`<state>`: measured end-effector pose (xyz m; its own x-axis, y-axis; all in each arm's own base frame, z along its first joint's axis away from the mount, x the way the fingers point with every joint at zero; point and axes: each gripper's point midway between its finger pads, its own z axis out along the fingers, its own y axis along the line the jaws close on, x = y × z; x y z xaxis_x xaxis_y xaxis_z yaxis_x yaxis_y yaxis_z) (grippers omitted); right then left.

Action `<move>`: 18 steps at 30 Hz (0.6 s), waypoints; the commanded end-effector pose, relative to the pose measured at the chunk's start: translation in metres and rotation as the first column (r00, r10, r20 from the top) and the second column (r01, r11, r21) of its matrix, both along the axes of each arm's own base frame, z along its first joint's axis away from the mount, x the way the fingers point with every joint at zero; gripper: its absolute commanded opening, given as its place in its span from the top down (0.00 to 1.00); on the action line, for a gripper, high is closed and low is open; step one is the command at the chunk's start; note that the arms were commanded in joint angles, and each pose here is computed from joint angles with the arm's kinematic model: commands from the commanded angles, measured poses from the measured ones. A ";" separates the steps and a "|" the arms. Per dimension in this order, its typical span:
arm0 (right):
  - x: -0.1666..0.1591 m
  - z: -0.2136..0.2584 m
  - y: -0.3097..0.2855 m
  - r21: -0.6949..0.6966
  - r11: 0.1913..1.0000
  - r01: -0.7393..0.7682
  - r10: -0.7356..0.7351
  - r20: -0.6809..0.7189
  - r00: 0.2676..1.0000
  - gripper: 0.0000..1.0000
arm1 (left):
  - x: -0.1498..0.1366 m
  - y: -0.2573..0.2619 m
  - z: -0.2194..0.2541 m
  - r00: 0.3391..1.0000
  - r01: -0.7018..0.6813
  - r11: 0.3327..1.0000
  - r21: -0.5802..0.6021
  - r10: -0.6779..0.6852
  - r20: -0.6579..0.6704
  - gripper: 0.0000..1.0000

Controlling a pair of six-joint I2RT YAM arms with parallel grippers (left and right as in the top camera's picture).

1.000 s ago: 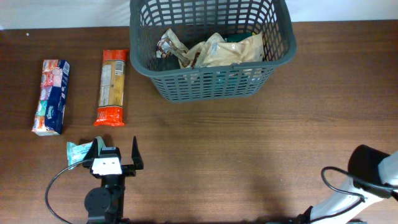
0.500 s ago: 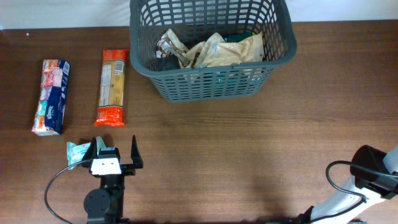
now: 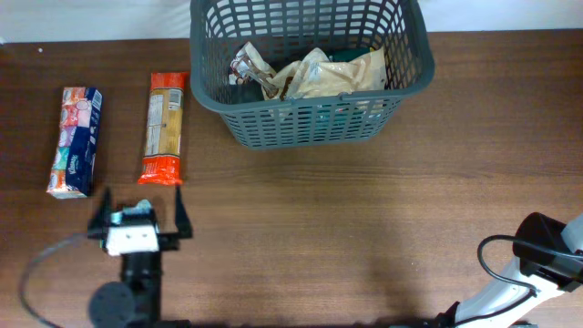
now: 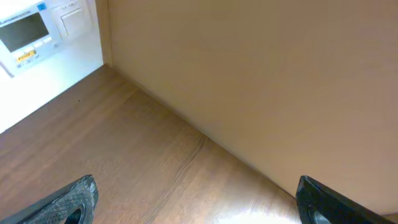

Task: Pack container
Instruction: 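Move the left gripper up to the blue-and-white tissue box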

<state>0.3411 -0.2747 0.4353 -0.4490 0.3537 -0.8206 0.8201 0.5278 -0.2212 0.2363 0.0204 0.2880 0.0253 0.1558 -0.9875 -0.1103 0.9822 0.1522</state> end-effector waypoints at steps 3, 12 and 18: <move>-0.003 0.002 -0.001 0.000 1.000 0.016 -0.016 0.011 1.000 0.01 | 0.020 0.039 0.078 0.972 -0.219 0.956 0.197 0.232 -0.047 0.01; -0.003 0.002 -0.001 0.000 1.000 0.016 -0.016 0.011 1.000 0.01 | 0.106 0.052 0.109 0.938 -0.234 0.936 0.263 0.289 -0.190 0.01; -0.003 0.002 -0.001 0.000 1.000 0.016 -0.016 0.011 1.000 0.01 | 0.136 0.076 0.081 0.874 -0.333 0.892 0.304 0.413 -0.255 0.01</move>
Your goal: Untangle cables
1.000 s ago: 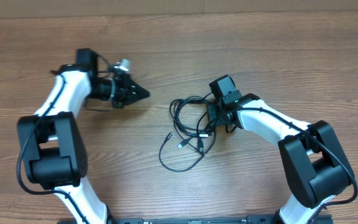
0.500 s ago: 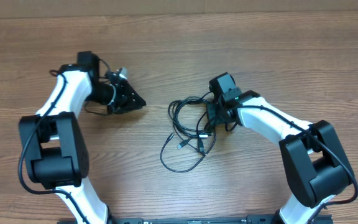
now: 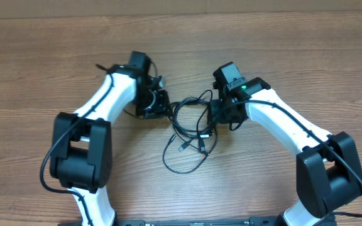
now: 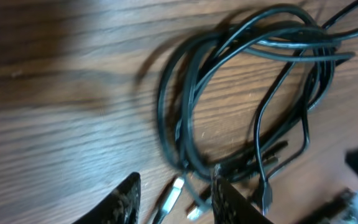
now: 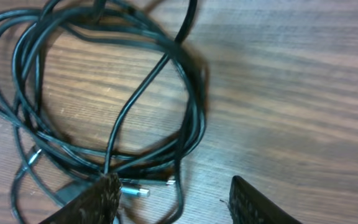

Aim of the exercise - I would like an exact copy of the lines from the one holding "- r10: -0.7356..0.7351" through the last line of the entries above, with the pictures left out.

Answer for this exercise -
  - r10: -0.7356..0.7351
  - r20: -0.6809..0.7189
  - r00: 0.2676..1.0000
  - gripper: 0.0000..1.0000
arm1 (left):
  - x: -0.1498..0.1366 m
  - y: -0.2573..0.2619 m
  - z: -0.2194..0.2541 m
  - r00: 0.3391..1.0000
  - r01: -0.7018..0.6813
  - r11: 0.3327..1.0000
  - r21: -0.5802..0.6021
  - r10: -0.6779..0.6852
  - r20: -0.6579..0.6704
  - gripper: 0.0000..1.0000

Controlling a pair of six-joint I2RT YAM arms with parallel grippers (left and right as in the top camera's picture).

1.000 s ago: 
0.500 s ago: 
now: 
now: 

Task: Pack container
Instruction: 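Move the left gripper up to the blue-and-white tissue box
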
<state>0.3411 -0.2747 0.4353 -0.4490 0.3537 -0.8206 0.8201 0.5278 -0.2212 0.2363 0.0204 0.2880 0.0253 0.1558 -0.9875 -0.1103 0.9822 0.1522</state> end-effector waypoints at steps 3, 12 and 18: <move>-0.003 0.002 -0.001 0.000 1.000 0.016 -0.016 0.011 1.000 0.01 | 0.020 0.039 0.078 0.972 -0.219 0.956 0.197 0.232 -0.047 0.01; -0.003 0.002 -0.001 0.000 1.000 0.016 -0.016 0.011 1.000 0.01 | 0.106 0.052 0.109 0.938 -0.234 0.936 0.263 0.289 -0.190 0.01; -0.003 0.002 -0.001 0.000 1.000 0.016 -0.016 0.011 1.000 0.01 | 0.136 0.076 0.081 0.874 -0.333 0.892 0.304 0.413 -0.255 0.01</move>
Your goal: Untangle cables
1.000 s ago: 
0.500 s ago: 
now: 
now: 
now: 

That wraps up the exercise.